1. The Viceroy's Executive Council would be immediately reconstituted and the number of its members would be increased.
2. In the Council there would be equal representation of high-caste Hindus and Muslims.
3. All the members of the council, except the Viceroy and the Commander-in-Chief, would be Indians.
4. An Indian would be appointed as the member for Foreign Affairs in the Council and a British commissioner would be responsible for trade matters.
5. The defense of India would remain in British hands until power was ultimately transferred to Indians.
6. The Viceroy would convene a meeting of Indian politicians including the leaders of Congress and the Muslim League at which they would nominate members of the new Council.
7. If this plan were to be approved for the central government, then similar councils of local political leaders would be formed in all the provinces.
8. None of the changes suggested would in any way prejudice or prejudge the essential form of the future permanent Constitution of India.

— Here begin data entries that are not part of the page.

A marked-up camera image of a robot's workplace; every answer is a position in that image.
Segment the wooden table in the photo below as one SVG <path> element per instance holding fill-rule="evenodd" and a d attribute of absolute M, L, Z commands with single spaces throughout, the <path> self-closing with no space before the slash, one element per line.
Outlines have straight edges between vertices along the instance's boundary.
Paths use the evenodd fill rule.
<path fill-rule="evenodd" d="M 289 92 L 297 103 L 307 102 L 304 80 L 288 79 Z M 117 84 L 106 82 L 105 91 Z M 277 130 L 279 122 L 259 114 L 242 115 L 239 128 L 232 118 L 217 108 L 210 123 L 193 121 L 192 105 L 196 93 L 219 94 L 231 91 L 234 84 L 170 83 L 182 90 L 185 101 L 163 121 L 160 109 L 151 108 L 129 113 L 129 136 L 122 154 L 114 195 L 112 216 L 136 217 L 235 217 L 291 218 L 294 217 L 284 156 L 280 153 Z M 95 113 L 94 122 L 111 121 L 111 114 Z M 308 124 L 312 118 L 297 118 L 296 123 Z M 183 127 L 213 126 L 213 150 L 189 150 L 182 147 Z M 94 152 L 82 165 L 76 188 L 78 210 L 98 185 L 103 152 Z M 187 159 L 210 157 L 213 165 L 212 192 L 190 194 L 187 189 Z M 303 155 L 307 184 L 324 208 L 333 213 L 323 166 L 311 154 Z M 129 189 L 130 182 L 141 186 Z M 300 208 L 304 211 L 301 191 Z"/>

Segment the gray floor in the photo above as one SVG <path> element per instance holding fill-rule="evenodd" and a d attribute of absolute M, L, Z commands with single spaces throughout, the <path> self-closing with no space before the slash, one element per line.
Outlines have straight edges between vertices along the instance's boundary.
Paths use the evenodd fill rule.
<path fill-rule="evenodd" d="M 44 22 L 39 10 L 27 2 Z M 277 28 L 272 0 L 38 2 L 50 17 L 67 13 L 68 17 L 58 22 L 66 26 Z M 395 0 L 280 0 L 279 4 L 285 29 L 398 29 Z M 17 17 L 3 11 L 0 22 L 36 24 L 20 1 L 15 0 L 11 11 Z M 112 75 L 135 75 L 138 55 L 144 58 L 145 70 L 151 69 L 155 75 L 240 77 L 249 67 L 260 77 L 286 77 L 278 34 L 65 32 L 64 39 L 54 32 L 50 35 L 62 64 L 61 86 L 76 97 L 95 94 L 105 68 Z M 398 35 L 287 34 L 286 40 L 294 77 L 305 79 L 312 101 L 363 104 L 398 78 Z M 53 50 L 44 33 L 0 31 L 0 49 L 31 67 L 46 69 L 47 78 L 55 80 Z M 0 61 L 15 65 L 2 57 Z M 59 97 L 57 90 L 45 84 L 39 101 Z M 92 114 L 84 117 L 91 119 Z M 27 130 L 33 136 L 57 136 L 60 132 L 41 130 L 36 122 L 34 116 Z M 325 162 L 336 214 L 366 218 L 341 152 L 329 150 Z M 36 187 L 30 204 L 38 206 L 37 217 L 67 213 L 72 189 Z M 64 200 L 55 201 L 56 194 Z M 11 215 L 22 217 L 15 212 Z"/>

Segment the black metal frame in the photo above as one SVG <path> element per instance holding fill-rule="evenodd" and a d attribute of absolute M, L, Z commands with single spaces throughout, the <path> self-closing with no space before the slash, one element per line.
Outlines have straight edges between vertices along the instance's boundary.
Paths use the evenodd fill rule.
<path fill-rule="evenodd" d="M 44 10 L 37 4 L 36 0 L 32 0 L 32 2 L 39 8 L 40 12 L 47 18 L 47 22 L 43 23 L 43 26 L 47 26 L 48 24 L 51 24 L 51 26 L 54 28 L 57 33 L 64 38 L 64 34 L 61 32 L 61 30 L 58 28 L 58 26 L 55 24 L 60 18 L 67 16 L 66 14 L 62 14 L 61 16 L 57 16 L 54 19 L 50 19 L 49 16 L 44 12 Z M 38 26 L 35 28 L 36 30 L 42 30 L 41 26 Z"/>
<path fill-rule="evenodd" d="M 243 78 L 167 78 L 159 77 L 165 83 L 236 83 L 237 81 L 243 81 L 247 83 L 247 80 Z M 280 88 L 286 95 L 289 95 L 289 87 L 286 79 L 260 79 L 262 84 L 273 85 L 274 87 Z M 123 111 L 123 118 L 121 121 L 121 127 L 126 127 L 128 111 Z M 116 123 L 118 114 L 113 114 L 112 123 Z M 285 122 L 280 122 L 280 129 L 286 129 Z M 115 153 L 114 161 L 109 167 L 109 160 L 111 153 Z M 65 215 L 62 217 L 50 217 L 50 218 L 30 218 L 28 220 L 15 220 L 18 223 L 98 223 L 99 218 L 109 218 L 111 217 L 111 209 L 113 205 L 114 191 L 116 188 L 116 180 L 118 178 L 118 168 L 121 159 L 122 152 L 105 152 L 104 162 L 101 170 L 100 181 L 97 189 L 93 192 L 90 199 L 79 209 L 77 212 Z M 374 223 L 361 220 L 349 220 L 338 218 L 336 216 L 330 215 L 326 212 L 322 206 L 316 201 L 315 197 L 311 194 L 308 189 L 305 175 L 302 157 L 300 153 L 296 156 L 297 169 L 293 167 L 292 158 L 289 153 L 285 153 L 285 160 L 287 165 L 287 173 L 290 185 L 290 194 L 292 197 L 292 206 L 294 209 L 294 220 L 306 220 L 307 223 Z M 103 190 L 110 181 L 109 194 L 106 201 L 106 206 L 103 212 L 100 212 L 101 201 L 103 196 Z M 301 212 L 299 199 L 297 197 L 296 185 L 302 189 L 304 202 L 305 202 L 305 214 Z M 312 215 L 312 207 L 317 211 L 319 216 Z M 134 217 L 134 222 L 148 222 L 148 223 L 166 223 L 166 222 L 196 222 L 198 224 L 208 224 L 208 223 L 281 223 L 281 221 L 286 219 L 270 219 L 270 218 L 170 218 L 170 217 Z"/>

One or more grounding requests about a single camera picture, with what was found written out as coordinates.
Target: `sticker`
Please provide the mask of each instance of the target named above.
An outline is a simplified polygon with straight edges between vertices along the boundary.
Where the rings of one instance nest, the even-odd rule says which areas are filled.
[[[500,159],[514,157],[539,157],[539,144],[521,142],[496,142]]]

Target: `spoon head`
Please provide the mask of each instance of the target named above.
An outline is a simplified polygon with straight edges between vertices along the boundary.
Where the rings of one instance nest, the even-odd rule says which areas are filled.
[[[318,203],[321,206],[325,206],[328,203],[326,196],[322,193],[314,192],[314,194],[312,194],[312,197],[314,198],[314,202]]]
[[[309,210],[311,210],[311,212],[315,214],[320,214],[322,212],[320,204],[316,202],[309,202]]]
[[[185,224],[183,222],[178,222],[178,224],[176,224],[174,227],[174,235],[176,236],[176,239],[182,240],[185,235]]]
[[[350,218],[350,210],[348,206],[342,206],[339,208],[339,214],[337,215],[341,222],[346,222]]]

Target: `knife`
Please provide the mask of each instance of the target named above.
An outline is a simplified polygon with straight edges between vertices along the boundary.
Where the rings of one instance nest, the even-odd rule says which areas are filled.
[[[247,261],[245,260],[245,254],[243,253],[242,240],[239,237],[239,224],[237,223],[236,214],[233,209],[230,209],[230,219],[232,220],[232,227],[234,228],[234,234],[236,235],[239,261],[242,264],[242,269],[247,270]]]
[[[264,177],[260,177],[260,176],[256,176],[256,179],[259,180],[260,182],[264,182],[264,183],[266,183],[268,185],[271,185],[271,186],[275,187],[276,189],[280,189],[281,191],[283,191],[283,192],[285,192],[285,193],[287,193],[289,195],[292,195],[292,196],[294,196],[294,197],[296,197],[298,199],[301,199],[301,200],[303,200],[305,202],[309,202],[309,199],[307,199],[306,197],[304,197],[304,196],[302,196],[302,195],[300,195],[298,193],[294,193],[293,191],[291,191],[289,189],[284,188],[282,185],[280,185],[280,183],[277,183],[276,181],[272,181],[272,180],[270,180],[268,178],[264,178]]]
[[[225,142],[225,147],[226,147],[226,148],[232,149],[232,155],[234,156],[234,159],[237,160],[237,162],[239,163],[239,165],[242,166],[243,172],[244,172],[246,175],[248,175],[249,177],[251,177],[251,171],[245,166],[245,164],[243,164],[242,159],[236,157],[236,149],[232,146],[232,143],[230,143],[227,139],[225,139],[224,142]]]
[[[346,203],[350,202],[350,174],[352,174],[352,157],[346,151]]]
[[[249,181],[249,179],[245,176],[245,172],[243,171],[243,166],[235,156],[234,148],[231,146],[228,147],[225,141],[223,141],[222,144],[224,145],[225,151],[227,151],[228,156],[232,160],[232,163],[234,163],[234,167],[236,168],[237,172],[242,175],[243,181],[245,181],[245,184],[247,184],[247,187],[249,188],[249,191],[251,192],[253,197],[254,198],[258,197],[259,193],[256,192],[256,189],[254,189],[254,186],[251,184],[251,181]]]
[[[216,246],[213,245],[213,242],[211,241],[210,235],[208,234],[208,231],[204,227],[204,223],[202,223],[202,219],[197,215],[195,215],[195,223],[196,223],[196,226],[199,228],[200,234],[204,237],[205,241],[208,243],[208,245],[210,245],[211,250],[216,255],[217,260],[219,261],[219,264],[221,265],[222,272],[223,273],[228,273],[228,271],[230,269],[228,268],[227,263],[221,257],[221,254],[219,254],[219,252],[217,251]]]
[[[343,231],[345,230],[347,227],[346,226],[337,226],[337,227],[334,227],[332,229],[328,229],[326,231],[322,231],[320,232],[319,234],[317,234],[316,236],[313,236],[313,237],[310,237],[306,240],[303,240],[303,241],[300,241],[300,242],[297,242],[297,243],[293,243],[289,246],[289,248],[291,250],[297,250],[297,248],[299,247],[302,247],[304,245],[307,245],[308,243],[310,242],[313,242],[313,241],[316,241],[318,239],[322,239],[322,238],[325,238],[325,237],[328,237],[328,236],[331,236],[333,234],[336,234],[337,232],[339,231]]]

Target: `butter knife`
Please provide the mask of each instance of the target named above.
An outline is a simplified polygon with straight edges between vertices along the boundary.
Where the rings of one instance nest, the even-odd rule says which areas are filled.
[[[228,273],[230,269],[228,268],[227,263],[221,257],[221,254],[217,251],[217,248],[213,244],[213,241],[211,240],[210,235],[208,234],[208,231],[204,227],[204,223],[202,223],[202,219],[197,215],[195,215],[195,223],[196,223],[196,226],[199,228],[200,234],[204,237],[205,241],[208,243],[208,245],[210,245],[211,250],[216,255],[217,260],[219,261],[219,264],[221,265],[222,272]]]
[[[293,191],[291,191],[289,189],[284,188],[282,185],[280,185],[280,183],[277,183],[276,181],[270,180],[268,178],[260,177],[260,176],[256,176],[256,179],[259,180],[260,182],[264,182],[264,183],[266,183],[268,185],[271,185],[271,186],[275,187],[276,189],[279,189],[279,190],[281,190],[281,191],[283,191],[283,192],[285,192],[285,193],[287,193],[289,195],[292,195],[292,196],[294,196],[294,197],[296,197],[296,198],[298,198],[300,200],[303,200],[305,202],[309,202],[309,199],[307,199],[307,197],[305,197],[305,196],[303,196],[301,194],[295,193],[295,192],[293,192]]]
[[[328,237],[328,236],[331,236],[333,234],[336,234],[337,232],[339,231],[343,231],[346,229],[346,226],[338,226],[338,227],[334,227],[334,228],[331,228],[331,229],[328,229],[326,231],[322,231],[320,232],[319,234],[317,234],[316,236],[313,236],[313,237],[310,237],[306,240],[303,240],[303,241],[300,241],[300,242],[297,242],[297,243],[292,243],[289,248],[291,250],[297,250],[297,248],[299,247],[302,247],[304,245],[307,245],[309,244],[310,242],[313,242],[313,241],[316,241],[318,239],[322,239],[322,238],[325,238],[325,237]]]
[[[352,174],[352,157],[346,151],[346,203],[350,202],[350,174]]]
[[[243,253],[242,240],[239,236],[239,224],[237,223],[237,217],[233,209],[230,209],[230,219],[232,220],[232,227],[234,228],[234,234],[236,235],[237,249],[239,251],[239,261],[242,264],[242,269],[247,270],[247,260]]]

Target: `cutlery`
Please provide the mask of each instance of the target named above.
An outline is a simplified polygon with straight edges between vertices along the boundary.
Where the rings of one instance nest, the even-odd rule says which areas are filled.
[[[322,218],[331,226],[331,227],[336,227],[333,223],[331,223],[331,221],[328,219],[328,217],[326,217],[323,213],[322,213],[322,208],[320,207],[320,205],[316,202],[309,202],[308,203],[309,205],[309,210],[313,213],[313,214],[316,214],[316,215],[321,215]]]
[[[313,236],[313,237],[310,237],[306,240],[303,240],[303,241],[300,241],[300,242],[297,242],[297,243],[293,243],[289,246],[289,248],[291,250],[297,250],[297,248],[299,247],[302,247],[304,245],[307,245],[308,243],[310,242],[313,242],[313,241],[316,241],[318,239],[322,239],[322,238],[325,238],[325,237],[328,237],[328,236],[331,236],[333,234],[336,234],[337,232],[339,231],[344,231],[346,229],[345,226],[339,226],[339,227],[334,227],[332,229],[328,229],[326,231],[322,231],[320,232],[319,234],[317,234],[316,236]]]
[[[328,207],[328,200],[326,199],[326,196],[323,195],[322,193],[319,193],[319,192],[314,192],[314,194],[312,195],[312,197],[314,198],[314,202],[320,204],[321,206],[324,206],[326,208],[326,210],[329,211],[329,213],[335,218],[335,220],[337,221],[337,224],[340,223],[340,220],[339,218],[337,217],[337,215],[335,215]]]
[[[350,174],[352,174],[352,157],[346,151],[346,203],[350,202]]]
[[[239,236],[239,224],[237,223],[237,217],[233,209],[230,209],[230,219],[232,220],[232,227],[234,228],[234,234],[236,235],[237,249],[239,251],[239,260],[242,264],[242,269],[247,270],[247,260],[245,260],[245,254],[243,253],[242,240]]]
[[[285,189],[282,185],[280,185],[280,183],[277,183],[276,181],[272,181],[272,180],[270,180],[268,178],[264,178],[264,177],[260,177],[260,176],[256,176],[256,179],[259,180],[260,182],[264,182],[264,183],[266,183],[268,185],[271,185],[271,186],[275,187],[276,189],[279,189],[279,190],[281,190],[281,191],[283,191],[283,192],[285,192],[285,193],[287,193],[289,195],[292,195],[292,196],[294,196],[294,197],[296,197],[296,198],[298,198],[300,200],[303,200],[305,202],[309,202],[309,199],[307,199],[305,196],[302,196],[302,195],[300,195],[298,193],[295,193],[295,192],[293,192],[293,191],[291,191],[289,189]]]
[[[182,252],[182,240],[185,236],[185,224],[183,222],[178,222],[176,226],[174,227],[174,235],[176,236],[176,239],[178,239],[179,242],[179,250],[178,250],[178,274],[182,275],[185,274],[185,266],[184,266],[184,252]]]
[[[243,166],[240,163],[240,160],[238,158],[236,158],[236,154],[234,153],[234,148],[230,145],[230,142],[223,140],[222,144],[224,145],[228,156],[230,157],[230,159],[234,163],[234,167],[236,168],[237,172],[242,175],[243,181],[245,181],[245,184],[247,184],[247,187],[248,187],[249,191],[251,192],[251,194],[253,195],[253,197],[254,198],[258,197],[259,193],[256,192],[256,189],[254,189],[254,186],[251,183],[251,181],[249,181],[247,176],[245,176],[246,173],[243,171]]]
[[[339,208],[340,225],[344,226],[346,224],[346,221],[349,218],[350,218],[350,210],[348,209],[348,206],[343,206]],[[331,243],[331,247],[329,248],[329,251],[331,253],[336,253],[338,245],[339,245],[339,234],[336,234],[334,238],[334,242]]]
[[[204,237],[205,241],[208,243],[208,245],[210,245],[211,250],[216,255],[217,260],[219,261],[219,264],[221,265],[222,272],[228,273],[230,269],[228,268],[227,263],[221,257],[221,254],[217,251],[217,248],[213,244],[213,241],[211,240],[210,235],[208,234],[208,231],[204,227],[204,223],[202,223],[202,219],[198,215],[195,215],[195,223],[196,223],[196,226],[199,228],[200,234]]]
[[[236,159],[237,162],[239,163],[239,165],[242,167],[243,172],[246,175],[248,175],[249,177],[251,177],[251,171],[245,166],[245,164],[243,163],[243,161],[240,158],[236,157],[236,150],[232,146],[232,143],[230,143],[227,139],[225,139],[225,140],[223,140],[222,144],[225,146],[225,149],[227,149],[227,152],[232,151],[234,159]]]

To discuss these proposals with Indian leaders, Wavell summoned them to a conference in Simla on 25 June 1945.

== Criticism ==
The Wavell Plan, in essence, proposed the complete "Indianisation" of the Executive Council, but instead of asking all the parties to nominate members to the Executive Council from all the communities, seats were reserved for members on the basis of religion and caste, with the caste Hindus and Muslims being represented on it on the basis of parity. Even Mahatma Gandhi resented the use of the words "caste Hindus".

While the plan proposed immediate changes to the composition of the Executive Council it did not contain any guarantee of Indian independence, nor did it contain any mention of a future constituent assembly or any proposals for the division of power between the various parties of India.

==Failure==
Meanwhile, a general election had been held in the United Kingdom in July 1945 which had brought the Labour Party to power. The Labour party wanted to transfer power to the Indians as quickly as possible. The new government sent the Cabinet Mission to India and this proved to be the final nail in the coffin of the Wavell Plan.